I have always been rather athletic. I grew up running track and playing soccer. I did some karate for while. My Daddy was way into martial arts and the discipline factor. I had an amazing body in my teens and it carried somewhat into college but then I stopped running and that freshmen 15 turned into 25 but it was still not too bad. I believe the weight gain happened after college when I began working. I was working as a manager for EXPRESS and I fell off a ladder. My left ankle swell hugely and it left me unable to walk. I did everything but break it (hairline heel strain, torn ligaments and tendons. I laid up for while and not very much exercise. I wasn’t able to wear heels. I got really sad during this time as well. I was on workers comp for a while. I blew up some then to on top of the additional that I already additionally carried. My mother typed me a letter detailing her concerns about my weight. She said that the letter was better to my defense. There wasn’t a conversation needed. I still have the letter.
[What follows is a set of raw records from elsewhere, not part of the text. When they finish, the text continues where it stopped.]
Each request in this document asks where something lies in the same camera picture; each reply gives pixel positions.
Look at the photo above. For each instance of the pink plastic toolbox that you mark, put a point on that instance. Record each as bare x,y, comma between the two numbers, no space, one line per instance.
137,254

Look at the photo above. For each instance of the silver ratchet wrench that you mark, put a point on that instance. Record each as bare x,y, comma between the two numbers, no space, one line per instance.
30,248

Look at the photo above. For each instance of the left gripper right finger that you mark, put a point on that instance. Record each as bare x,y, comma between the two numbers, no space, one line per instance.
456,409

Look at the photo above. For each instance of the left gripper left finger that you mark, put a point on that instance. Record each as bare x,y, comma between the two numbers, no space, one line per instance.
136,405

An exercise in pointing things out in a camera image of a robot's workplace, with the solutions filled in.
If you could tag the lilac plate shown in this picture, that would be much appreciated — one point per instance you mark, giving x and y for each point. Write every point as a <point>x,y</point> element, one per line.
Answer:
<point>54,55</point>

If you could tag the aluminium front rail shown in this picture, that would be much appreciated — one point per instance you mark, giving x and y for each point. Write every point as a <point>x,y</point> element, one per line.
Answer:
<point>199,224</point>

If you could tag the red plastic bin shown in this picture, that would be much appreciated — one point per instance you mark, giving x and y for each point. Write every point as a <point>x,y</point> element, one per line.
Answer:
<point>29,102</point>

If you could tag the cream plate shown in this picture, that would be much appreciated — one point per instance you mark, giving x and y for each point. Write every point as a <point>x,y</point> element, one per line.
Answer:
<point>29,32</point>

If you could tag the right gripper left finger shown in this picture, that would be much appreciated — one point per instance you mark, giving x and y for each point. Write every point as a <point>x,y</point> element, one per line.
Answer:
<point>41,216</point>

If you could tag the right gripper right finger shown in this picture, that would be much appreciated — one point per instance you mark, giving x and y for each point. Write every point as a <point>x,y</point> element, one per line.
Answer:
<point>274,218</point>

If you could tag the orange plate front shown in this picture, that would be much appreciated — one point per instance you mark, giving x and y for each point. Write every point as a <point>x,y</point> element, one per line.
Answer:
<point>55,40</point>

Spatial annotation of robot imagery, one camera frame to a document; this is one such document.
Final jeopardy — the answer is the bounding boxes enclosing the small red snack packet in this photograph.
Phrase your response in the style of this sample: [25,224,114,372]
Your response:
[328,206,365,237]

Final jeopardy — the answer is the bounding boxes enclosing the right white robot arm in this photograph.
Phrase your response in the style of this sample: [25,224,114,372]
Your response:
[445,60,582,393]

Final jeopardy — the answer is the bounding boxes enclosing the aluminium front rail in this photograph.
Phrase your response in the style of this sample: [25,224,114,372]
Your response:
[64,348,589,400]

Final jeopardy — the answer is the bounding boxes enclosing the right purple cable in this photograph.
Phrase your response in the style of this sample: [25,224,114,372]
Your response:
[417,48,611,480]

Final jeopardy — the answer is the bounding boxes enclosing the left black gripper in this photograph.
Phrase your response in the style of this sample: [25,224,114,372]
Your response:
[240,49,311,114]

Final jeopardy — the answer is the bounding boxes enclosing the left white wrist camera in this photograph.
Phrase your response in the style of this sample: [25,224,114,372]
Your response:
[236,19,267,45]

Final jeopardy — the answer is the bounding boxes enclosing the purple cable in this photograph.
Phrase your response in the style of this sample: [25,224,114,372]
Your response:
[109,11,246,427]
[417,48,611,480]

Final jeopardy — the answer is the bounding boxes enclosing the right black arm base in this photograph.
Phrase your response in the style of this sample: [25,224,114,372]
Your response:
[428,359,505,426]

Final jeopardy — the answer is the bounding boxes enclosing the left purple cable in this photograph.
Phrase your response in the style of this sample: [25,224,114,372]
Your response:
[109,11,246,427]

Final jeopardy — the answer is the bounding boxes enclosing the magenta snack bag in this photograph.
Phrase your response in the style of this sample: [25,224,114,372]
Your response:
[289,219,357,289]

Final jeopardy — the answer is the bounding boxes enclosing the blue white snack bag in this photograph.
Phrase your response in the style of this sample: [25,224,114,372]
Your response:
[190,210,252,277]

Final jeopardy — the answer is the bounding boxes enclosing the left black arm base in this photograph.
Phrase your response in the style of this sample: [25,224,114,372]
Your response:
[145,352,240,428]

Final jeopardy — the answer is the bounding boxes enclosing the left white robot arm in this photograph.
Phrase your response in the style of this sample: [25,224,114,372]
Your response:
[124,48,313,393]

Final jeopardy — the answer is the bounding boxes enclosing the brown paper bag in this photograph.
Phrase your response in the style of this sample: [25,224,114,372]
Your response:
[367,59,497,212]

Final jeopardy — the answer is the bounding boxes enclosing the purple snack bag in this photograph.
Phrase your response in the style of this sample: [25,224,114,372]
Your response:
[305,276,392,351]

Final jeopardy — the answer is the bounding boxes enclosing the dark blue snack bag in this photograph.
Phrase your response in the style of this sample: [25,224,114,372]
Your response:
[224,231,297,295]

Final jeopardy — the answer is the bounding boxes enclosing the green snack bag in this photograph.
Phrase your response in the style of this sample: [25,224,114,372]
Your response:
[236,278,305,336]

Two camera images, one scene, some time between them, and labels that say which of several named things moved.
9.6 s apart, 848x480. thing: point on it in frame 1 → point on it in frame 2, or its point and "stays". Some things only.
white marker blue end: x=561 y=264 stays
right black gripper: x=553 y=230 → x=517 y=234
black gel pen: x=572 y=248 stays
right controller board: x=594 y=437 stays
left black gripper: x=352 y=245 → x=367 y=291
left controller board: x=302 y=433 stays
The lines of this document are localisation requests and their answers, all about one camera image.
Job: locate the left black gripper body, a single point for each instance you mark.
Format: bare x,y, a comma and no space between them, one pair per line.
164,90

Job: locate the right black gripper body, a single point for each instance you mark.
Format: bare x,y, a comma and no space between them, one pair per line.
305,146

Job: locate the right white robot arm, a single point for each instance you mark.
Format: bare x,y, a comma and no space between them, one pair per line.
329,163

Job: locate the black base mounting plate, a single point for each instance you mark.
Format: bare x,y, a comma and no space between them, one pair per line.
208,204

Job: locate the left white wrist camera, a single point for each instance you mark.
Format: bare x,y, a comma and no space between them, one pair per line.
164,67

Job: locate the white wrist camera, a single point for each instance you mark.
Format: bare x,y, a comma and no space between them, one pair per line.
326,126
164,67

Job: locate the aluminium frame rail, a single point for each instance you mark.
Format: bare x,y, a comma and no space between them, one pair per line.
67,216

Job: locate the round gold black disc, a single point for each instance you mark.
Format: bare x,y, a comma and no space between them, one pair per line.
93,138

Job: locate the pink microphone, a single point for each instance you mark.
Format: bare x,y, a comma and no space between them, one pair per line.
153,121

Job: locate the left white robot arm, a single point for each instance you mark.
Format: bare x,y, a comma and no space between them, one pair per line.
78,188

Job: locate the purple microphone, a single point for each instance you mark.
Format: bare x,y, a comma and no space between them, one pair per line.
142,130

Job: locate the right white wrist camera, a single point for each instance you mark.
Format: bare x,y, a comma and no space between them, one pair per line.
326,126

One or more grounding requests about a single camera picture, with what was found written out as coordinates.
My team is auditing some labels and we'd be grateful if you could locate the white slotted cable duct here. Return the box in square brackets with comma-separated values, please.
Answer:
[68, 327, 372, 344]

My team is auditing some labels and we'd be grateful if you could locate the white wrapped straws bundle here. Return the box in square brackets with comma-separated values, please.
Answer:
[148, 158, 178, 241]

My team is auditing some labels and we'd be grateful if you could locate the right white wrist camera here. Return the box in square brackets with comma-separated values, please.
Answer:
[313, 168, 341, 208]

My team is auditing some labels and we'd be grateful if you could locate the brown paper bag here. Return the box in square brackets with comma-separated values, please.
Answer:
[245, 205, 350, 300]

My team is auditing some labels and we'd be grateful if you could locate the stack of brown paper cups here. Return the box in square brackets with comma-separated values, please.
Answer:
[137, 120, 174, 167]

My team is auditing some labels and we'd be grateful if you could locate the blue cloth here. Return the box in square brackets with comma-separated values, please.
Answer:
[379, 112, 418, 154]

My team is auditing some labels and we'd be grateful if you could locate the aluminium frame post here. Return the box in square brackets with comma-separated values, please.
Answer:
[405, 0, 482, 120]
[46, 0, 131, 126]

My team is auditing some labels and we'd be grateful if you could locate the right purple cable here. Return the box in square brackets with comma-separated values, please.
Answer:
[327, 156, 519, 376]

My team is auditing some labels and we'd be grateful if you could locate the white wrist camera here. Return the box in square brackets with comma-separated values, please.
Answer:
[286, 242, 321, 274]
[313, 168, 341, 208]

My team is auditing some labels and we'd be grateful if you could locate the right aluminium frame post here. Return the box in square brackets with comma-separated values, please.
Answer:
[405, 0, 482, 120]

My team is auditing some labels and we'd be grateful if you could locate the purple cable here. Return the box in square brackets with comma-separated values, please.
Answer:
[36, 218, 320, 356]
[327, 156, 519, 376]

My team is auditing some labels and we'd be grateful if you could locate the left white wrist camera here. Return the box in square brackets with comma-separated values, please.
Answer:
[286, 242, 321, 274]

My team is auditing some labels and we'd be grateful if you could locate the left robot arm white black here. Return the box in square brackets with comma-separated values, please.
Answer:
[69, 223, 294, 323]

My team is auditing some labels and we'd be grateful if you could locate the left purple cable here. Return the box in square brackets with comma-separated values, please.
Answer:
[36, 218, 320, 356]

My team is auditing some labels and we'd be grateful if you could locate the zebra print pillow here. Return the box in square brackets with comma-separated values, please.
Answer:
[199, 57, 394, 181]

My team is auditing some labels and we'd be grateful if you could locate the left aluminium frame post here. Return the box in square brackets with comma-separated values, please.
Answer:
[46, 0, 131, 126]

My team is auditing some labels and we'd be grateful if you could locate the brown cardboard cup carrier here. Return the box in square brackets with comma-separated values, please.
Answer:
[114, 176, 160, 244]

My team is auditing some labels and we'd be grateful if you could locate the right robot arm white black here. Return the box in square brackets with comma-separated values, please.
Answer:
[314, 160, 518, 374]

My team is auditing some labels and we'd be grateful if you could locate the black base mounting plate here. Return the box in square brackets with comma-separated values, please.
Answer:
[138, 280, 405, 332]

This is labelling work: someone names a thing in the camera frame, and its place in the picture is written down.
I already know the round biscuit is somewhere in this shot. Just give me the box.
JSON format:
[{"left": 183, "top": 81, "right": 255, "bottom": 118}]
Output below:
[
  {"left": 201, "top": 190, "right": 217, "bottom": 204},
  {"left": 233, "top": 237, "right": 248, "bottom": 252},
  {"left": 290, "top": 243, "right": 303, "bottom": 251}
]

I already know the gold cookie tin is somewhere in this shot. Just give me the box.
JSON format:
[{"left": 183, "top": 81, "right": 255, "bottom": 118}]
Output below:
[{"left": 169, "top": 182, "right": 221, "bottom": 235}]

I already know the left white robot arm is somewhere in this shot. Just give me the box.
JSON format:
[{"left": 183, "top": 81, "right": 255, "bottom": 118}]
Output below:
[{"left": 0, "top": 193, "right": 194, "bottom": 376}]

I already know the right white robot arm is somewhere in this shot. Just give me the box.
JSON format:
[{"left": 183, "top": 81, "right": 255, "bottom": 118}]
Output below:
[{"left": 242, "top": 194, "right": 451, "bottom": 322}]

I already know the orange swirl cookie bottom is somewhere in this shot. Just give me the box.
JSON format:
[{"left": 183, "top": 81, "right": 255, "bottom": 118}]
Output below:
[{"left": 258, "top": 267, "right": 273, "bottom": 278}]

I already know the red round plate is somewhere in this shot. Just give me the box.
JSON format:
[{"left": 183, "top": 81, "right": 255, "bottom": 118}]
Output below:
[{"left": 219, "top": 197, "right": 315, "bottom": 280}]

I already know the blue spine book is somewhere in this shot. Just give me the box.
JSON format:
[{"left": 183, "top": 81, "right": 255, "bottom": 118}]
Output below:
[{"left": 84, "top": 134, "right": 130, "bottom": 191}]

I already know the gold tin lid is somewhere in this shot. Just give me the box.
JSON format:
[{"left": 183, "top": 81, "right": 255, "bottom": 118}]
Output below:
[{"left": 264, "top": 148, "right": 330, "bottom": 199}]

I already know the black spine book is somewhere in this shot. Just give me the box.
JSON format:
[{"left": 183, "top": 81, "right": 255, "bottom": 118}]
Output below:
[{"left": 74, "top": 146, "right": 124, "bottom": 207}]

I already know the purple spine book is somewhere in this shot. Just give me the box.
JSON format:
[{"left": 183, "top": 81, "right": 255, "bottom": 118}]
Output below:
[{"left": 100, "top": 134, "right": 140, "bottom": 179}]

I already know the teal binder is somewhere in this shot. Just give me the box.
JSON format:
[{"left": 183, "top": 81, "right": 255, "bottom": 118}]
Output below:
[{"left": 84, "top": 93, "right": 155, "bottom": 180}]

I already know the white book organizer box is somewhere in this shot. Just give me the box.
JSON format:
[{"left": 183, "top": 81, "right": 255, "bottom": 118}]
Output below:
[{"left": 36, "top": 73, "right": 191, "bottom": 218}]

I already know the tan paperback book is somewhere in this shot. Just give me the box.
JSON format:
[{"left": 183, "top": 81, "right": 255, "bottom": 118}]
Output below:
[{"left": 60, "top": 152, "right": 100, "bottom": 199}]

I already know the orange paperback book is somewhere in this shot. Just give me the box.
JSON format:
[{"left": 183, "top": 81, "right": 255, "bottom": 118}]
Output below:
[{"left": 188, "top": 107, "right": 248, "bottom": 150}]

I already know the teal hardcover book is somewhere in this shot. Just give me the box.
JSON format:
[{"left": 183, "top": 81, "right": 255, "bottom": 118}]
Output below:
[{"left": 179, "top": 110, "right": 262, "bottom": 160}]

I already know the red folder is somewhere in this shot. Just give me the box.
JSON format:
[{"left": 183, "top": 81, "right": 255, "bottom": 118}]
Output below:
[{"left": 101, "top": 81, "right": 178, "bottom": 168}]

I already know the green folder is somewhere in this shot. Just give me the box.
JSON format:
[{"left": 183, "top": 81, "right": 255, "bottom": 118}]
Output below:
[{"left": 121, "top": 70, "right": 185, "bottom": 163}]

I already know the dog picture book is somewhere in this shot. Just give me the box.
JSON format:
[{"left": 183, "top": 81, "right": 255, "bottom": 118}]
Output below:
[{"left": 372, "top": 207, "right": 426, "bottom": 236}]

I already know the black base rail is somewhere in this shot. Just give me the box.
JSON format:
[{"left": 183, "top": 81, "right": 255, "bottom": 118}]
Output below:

While in Atlanta I got a little bigger then I finally saw a picture. Pictures do not lie and I finally saw me in a different light. Life has a way of happening. I finally saw me as me and needed to be a better me. I began being a bit more conscious. I began to lose. Then my daddy died and the devastation allowed me to see me more. Grief gave me insomnia and insomnia gave me working out. They say exercise is an anti depressant and I needed all that I could get. As of today, two years later, I have lost about 50 pounds. I am down to a good weight which was better before the holidays where I dived into some bad habits and gained about 10 pounds and it gained back rather funky.
I am in the process in getting that under control and I would like to lose an additional 15 pounds but 20 would be more ideal. I need to tap into my discipline. I feel good about me. I am more comfortable in my skin again. I am feeling my sexy again. It was more genuine. I am getting into a good place. Thankfully, I was once an athlete and legs never leave you. They are toned up again. I have great legs. My legs are one of my strongest attributes besides these freckles.